A parser combinator generator library for parsing ambiguous left-recursive grammars in polynomial time and space.
When finished, this library will read a grammar in some standardized form and output a combinatorial parser. I like combinatorial parsers because they are easy to understand and maintain. They aren't always the best choice, but this library helps make them a good choice for a wider variety of use cases.
Built to learn more about Python's set types, memoization, and combinatorial parsing.
This library is based on "Parser Combinators for Ambiguous Left-Recursive Grammars" (Frost, Hafiz and Callaghan). The paper is available online here:
http://davinci.newcs.uwindsor.ca/~richard/PUBLICATIONS/PADL_08.pdf
Frost et al basically find that we can using memoization to get polynomial runtime and space efficiency for combinatorially parsing ambiguous left-recursive grammars. The authors note that Norvig found a way to achieve sub-exponential runtime for top-down parser combinators. They extend Norvig's work and find a way to do that for the grammars in question.

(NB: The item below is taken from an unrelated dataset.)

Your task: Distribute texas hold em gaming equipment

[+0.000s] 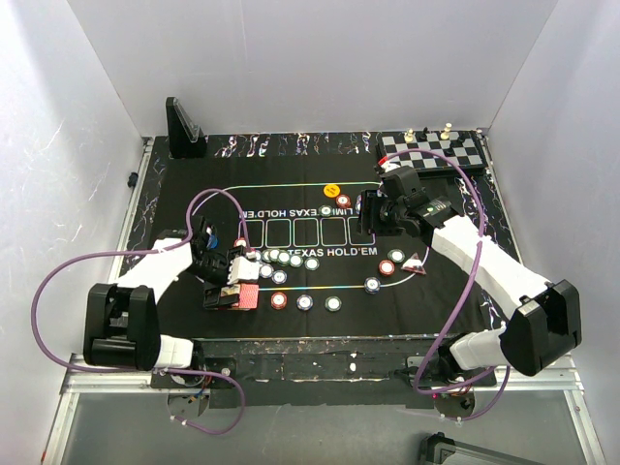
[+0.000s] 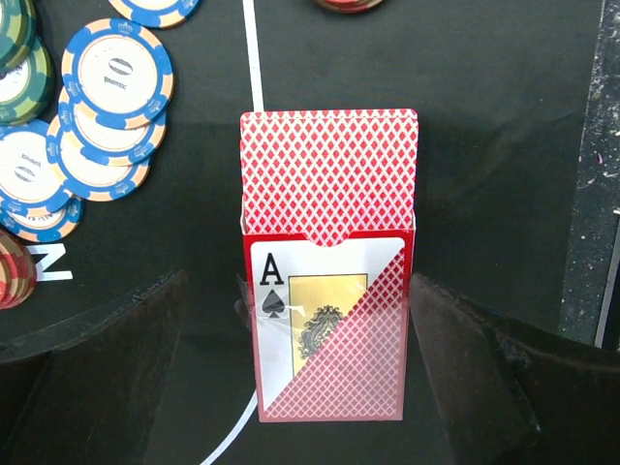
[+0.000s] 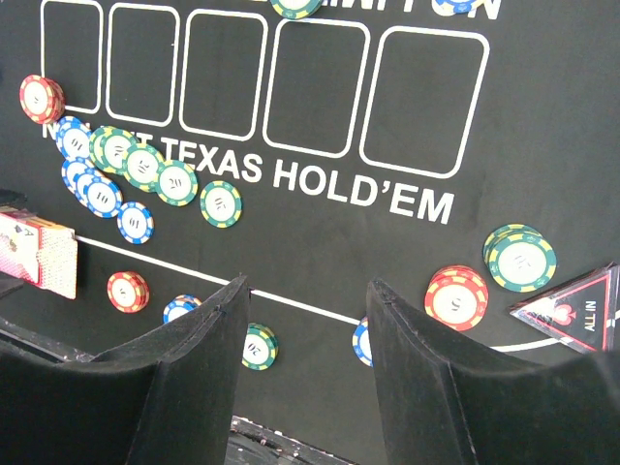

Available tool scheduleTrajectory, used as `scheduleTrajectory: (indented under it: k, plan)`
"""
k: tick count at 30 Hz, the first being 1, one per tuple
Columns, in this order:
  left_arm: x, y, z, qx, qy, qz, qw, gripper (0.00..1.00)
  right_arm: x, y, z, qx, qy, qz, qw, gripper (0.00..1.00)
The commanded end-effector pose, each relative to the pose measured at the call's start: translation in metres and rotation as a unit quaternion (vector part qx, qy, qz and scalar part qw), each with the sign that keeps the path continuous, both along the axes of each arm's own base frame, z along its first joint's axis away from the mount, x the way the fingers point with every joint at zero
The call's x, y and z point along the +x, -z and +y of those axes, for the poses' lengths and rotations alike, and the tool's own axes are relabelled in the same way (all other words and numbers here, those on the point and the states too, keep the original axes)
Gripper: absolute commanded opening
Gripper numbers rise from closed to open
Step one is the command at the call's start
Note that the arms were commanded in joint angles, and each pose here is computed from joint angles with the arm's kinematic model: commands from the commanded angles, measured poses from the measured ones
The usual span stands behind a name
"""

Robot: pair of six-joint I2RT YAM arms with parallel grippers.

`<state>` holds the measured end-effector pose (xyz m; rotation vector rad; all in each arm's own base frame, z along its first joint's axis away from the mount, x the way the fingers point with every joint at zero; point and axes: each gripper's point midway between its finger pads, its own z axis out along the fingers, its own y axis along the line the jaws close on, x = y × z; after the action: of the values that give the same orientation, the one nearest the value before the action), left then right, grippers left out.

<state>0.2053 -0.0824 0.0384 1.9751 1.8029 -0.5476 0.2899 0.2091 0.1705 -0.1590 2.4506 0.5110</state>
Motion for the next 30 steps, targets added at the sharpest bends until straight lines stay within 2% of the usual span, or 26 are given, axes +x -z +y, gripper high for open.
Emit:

Why not just avoid left recursion by left-factoring the grammar? It turns out that left-factoring a left-recursive grammar makes the grammar generate different parse trees! If you're doing natural language processing, this can be problematic. See page 4 of the paper for more details.
Why not use a parsing expression grammar (PEG)? PEGs cannot handle ambiguous grammars - or, more precisely, they define away ambiguity by deciding which parse trees to use. The decision process can be implicit in PEG libraries, leading to confusion and even unexpected behavior for users of PEGs.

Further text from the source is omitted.